Automating code reviews with AI can dramatically speed up your team’s development cycle. However, the reality is that many development teams manage code securely behind a corporate firewall. Relying on public-facing SaaS bots is often a non-starter.
This guide walks through configuring the run-gemini-cli GitHub Action to execute these reviews securely within a self-hosted GitHub Enterprise Server or GHES environment. By the way, code review is just one of many potential use cases. Whether your goal is drafting documentation, enforcing architectural standards, or summarizing diffs, the setup described here remains exactly the same.
Architecture Overview
The Gemini CLI uses an MCP server running inside an ephemeral Docker container. This server handles authentication with the GitHub API, reads pull request data, and posts review comments back to the repository.

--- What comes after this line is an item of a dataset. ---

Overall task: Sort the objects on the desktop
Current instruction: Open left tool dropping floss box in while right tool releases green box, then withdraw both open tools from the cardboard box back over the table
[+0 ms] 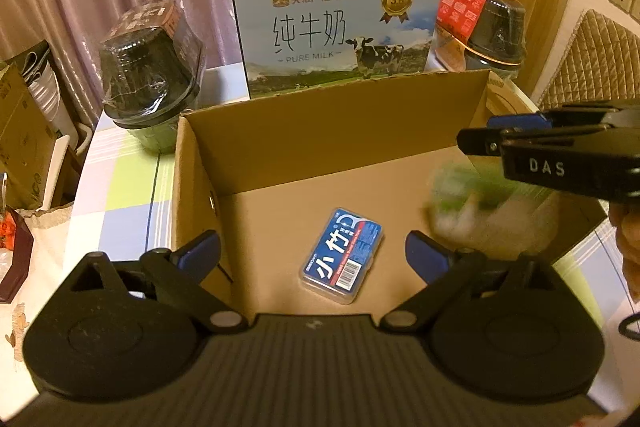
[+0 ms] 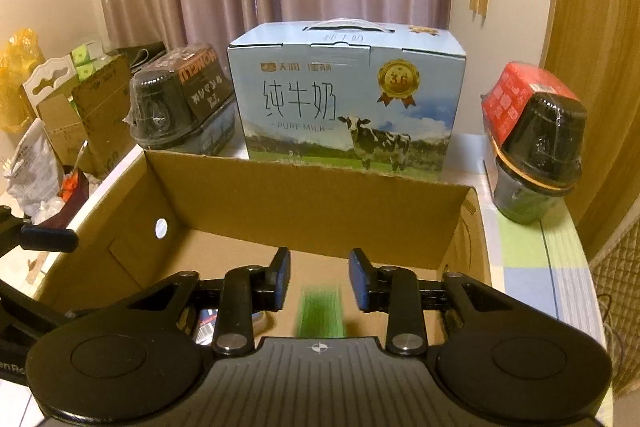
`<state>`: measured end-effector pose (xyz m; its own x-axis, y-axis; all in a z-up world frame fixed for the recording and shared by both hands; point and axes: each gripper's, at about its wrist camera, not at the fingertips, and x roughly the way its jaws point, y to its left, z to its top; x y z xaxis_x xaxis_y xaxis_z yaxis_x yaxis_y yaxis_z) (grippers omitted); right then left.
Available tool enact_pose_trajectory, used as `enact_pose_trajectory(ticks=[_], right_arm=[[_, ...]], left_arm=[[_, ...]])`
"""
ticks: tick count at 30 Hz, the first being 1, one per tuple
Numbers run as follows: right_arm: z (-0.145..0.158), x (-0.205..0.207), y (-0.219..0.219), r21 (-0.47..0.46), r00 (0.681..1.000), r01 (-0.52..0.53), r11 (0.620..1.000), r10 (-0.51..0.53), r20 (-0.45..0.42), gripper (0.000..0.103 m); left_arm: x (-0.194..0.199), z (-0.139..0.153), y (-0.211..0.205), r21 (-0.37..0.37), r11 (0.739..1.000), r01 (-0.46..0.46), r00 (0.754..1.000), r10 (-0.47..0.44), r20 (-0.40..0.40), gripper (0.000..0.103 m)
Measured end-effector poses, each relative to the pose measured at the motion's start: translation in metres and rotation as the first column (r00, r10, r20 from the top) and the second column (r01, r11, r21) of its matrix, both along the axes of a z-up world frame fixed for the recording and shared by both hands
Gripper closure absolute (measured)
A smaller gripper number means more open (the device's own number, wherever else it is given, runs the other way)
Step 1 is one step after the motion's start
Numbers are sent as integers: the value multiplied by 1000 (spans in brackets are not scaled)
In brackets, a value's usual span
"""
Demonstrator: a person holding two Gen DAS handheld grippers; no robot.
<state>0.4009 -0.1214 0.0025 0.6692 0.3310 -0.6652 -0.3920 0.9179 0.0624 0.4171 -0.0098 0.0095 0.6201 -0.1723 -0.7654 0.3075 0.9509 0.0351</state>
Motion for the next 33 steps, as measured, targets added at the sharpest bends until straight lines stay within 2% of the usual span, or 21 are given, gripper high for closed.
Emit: enact_pose_trajectory(ticks=[3, 11, 21, 28, 33], right_arm=[[5, -4, -3, 6, 1000, 4, 1000, -4, 13, 52], [19, -30, -17, -8, 1000, 19, 1000, -19, 23, 33], [38, -92, -29, -38, 999, 20, 999, -19, 27, 12], [47, -145, -32, -54, 1000, 7, 999, -5, 29, 2], [50, -179, -38, -55, 1000, 7, 998, -7, 9, 2]], left_arm=[[-5, 2, 2, -6, 1000, 0, 1000, 0, 7, 6], [-30, 15, 8, -18, 1000, -15, 999, 15, 32, 6], [-84, 33, 15, -31, 999, -30, 998, 32, 47, 4], [-131, 41, 19, -33, 999, -41, 998, 42, 49, 1], [-169, 42, 25, -36, 998, -54, 998, 56, 41, 1]])
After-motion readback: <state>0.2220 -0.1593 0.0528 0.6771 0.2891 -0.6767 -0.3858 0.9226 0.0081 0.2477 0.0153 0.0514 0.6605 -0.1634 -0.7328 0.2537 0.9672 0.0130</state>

While the default action works smoothly out-of-the-box with public github.com endpoints, bringing it into a GHES instance requires a few targeted environment overrides. Specifically, you’ll need to explicitly handle self-hosted runner execution, map out your custom domain routing, navigate your internal root Certificate Authorities, and route Enterprise Personal Access Tokens properly.

Configuration Steps
Configure the self-hosted runner
First, the GitHub Action must execute on hardware provisioned within your enterprise network. Update the workflow YAML to specify your self-hosted runner labels.
jobs:
triage:
runs-on: ['self-hosted']
Override the base URL routing
By default, the internal CLI components attempt to resolve api.github.com. To ensure the MCP server targets your endpoint instead, you must extract the enterprise instance’s base URL and inject it into the execution environment.
steps:
- name: 'Initialize runner environment'
run: |-
# Secure the config directory to prevent initialization errors
mkdir -p ~/.gemini
echo '{"projects":{}}' > ~/.gemini/projects.json
# Dynamically extract and assign the internal hostname
GH_HOST="${GITHUB_SERVER_URL#https://}"
echo "GH_HOST=${GH_HOST#http://}" >> "${GITHUB_ENV}"
This dynamically maps the default GITHUB_SERVER_URL into a format the agent can process.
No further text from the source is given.